Adam stared at his hands.
"The judge took it under advisement. There will be a full hearing on the merits next week, but the judge said Pippa doesn't have to see her mother until he can make a ruling."
A small victory, but not a permanent one…
"Only one week?"
Adam's eyes grew intense, and just for a moment I felt like I stared into the eyes of the grim specter who still watched over this station.
"You never told me you stabbed a man with a pitchfork."
The room spun very far away as a lump of clay settled into my stomach. I never told anyone that, not even Gregory…
"Those are juvenile records," my voice warbled. "The court ordered them sealed. It has no bearing upon who I am today."
"Eva filed a motion to get the court to unseal them."
"She can't!" My voice rose sharply. "The juvenile judge dismissed the charges!"

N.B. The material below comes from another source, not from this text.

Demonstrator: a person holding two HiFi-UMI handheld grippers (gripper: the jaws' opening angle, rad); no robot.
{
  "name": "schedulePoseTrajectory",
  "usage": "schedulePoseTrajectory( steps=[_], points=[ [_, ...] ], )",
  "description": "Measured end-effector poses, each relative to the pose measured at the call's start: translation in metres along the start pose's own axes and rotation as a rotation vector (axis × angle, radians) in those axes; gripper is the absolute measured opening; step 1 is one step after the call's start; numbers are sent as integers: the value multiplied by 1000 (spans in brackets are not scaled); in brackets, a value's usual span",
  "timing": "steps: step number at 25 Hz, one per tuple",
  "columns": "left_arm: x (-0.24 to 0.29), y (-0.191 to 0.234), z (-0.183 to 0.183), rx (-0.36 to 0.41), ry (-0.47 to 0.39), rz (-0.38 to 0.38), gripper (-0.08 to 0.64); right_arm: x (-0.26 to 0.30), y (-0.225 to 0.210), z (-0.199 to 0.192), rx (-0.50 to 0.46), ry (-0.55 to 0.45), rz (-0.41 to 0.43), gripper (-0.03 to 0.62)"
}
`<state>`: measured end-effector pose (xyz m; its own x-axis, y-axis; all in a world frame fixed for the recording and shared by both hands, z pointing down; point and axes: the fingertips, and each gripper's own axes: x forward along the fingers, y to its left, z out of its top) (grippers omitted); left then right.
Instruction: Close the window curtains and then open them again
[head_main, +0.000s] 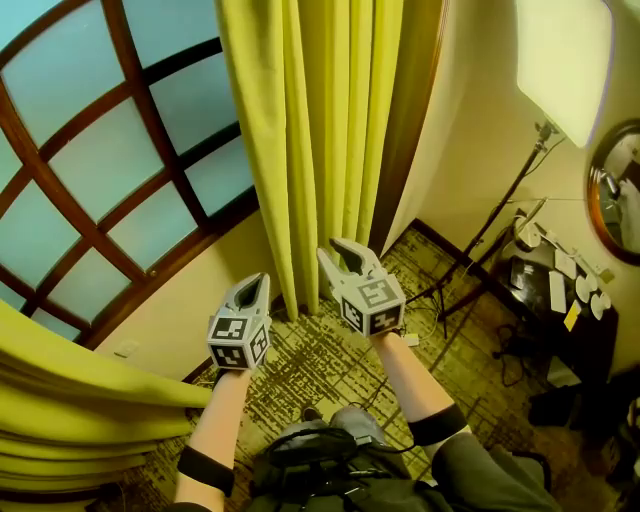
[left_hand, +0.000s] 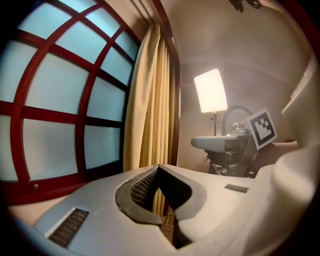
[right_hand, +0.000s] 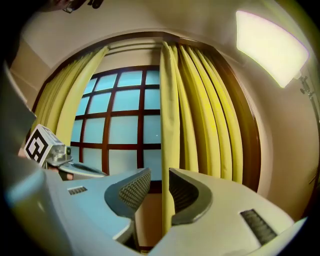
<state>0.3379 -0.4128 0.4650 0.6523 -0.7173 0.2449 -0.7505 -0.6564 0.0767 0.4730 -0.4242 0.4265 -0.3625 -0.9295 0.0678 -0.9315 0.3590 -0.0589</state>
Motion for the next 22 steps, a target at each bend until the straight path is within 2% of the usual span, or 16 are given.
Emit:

Adam leaned forward. "What happened, Rosie? I can't defend against it if I don't know."
Tears welled in my eyes. I couldn't talk about it. I couldn't even think about it! Not with Adam. Not with anybody. Ever! The last memory I had of seeing Harvey… No! For the last six years, I hadn't even been able to dream about Harvey without waking up, screaming. It wasn't until I'd come here and that I'd been able to dream about my beloved horse at all.
I rose up from the couch and tried to flee.

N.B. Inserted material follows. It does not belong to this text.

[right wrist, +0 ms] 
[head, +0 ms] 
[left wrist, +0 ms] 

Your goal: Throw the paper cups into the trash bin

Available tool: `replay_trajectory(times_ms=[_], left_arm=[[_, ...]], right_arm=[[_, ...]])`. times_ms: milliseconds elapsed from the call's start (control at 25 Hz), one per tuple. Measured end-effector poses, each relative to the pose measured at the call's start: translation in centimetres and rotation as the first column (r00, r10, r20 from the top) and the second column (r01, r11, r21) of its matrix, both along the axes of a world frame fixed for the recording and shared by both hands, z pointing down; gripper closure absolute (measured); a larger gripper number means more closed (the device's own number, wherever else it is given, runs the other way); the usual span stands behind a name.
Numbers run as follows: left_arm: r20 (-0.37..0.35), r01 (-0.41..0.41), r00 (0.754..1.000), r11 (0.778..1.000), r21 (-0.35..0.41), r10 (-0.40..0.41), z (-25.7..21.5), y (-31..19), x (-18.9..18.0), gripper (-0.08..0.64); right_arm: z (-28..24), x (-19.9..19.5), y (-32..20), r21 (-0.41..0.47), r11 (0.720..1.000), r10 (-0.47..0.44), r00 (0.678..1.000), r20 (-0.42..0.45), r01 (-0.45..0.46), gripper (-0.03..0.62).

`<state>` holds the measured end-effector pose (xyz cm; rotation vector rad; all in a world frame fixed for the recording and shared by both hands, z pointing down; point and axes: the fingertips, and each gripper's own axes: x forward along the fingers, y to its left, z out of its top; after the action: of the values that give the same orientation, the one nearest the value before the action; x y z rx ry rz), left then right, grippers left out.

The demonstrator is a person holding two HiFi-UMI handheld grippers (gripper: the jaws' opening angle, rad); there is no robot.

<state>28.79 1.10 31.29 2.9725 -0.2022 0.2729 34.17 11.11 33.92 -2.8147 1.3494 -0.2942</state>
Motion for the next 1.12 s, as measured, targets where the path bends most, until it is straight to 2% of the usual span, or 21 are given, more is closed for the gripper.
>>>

Adam intercepted me and pulled me into his arms.
"Rosie, Rosie, it's okay!" Adam pulled me into a bear hug. "Whatever you did, I'm sure it was justified. I just need to know what happened so Eva doesn't blindside my solicitors."
"He deserved it!" I shrieked. "I only regret I didn't stab the bastard in the heart!"
I pushed, and Adam held me, and finally he pulled me down onto the couch to sit beside him until my sobs subsided. I hyperventilated, desperate to run away and hide.
"What happened, Rosie?"
I stared out the window, unable to meet his gaze. The clock ticked the minutes. Tick, tick, tick. It ticked until I realized Adam wouldn't let me go until I gave him an explanation, only he didn't understand I couldn't.
"Some wounds are so painful," my voice was hoarse, "that the only way to move beyond them is to run away."
"So it's true?"
"Yes." My voice came out a painful whisper. I stared out the inky picture window as though it contained a sea of souls.
"My solicitor filed a motion to quash," Adam said. "But Eva's father has set the dogs on digging up your past. If it's out there, she'll find it, and whatever she has, she'll use it against us any way she can."
"Did she ask the judge to order you to fire me?"
"Yes."
I swallowed.
"When will you know if she's succeeded?"
"Next Wednesday," Adam said. "Next Wednesday the judge wants a hearing on the merits."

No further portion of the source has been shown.